Figure 6. Evolution during training of (i) the number of collisions per minute (top plot, lower is better) and (ii) the average reward collected by the training agent, over a sliding window of 8000 frames (bottom plot, higher is better).
Figure 7. Empirical distributions at test time of (i) the number of collisions per scenario (top plot, left is best) and (ii) the total collected reward per scenario (bottom plot, right is best) before (blue) and after (red) training in mixed-reality.
Figure 8. Plots of track positions (y axis) against time (x axis) of four static obstacles (horizontal lines), twelve virtual vehicles, and one real-life DeepRacer (thicker line). The colormap captures the velocities of all cars. The red dots represent collisions incurred by the DeepRacer. The top and bottom plots compare behaviours recorded before and after mixed-reality training.

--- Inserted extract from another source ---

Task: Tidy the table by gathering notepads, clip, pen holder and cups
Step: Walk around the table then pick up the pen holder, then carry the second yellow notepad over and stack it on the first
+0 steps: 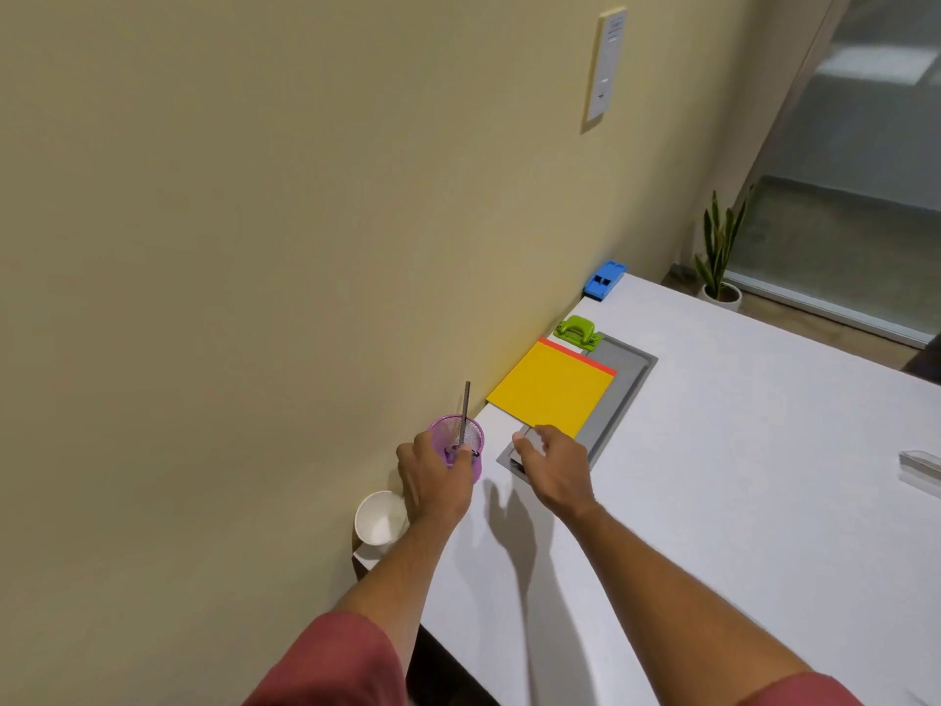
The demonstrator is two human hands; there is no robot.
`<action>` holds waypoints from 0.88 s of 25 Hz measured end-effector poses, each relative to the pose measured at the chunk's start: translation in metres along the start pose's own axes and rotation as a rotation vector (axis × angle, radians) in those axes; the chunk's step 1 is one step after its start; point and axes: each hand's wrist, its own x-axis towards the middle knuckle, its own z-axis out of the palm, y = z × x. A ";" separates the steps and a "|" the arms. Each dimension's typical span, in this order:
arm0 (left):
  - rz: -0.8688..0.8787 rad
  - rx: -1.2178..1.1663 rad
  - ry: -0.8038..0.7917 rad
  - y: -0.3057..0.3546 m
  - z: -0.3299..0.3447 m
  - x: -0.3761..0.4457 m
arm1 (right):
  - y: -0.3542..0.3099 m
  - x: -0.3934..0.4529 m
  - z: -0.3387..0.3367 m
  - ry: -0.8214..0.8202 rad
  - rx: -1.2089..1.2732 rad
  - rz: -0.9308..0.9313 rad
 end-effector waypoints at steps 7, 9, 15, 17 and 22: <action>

First, we want to assess the soundness of our approach by evaluating how well training fares—in terms of incurred collisions and collected reward. This is shown in Figure 6, where the two plots describe the evolution over time (measured in frames, i.e., the steps in which an agent receives one set of observations and takes one action) of: (i) the number of collisions per minute (top plot of Figure 6); and (ii) the average collected reward (bottom plot of Figure 6). Successful training is reflected in a general downward slope of the top plot (fewer collisions) and, conversely, a general upward slope of the bottom plot (greater reward).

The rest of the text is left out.